Fifty-eighth annual meeting of the american association of physicists in medicine
SU-F-J-88: Comparison of Two Deformable Image Registration Algorithms for CT-To-CT Contour Propagation
To compare the contour propagation accuracy of two deformable image registration (DIR) algorithms in the Raystation treatment planning system – the “Hybrid” algorithm based on image intensities and anatomical information; and the “Biomechanical” algorithm based on linear anatomical elasticity and finite element modeling.
Both DIR algorithms were used for CT-to-CT deformation for 20 lung radiation therapy patients that underwent treatment plan revisions. Deformation accuracy was evaluated using landmark tracking to measure the target registration error (TRE) and inverse consistency error (ICE). The deformed contours were also evaluated against physician drawn contours using Dice similarity coefficients (DSC). Contour propagation was qualitatively assessed using a visual quality score assigned by physicians, and a refinement quality score (0<RQS<1) assigned by dosimetrists based on the extent of manual refinement needed for acceptable quality.

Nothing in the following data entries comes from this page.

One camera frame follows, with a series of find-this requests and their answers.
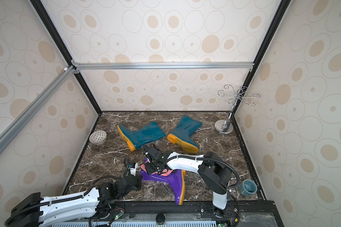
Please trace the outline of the purple rubber boot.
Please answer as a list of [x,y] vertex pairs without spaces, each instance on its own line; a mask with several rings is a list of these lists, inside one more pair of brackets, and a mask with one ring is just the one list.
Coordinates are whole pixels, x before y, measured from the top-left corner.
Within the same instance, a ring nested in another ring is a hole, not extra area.
[[155,182],[162,182],[167,183],[170,185],[174,192],[175,203],[177,205],[182,205],[185,196],[185,181],[184,177],[186,174],[185,170],[175,170],[169,176],[159,176],[157,174],[149,175],[145,170],[145,164],[140,166],[141,171],[140,174],[143,177],[142,180],[144,181],[155,181]]

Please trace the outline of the pink microfiber cloth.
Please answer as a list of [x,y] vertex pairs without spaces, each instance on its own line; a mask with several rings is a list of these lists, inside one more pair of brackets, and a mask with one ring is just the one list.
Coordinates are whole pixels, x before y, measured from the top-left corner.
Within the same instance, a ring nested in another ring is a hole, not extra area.
[[162,172],[157,172],[157,175],[159,176],[169,176],[170,174],[172,174],[175,170],[168,170],[168,169],[164,169]]

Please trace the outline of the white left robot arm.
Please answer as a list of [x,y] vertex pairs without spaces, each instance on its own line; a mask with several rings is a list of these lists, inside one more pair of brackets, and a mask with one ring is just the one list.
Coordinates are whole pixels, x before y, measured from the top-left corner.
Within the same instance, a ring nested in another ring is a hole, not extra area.
[[11,210],[6,227],[48,227],[76,218],[104,219],[115,210],[113,204],[131,191],[141,189],[142,177],[127,175],[84,192],[42,197],[33,193]]

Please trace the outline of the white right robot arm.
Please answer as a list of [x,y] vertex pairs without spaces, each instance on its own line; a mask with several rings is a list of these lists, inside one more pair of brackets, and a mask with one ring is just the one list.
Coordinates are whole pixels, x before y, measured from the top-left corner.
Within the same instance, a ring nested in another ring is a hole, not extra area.
[[141,165],[144,180],[168,183],[174,192],[176,204],[182,205],[185,195],[185,174],[198,174],[213,192],[213,206],[224,210],[228,193],[240,185],[238,173],[215,153],[182,155],[177,152],[163,153],[154,145],[141,147],[146,159]]

Both algorithms showed similar ICE (< 1.5 mm), but the hybrid DIR (TRE = 3.2 mm) performed better than the biomechanical DIR (TRE = 4.3 mm) with landmark tracking. Both algorithms had comparable DSC (DSC > 0.9 for lungs, > 0.85 for heart, > 0.8 for liver) and similar qualitative assessments (VQS < 0.35, RQS > 0.75 for lungs). When anatomical structures were used to control the deformation, the DSC improved more significantly for the biomechanical DIR compared to the hybrid DIR, while the VQS and RQS improved only for the controlling structures. However, while the inclusion of controlling structures improved the TRE for the hybrid DIR, it increased the TRE for the biomechanical DIR.
The hybrid DIR was found to perform slightly better than the biomechanical DIR based on lower TRE while the DSC, VQS, and RQS studies yielded comparable results for both. The use of controlling structures showed considerable improvement in the hybrid DIR results and is recommended for clinical use in contour propagation.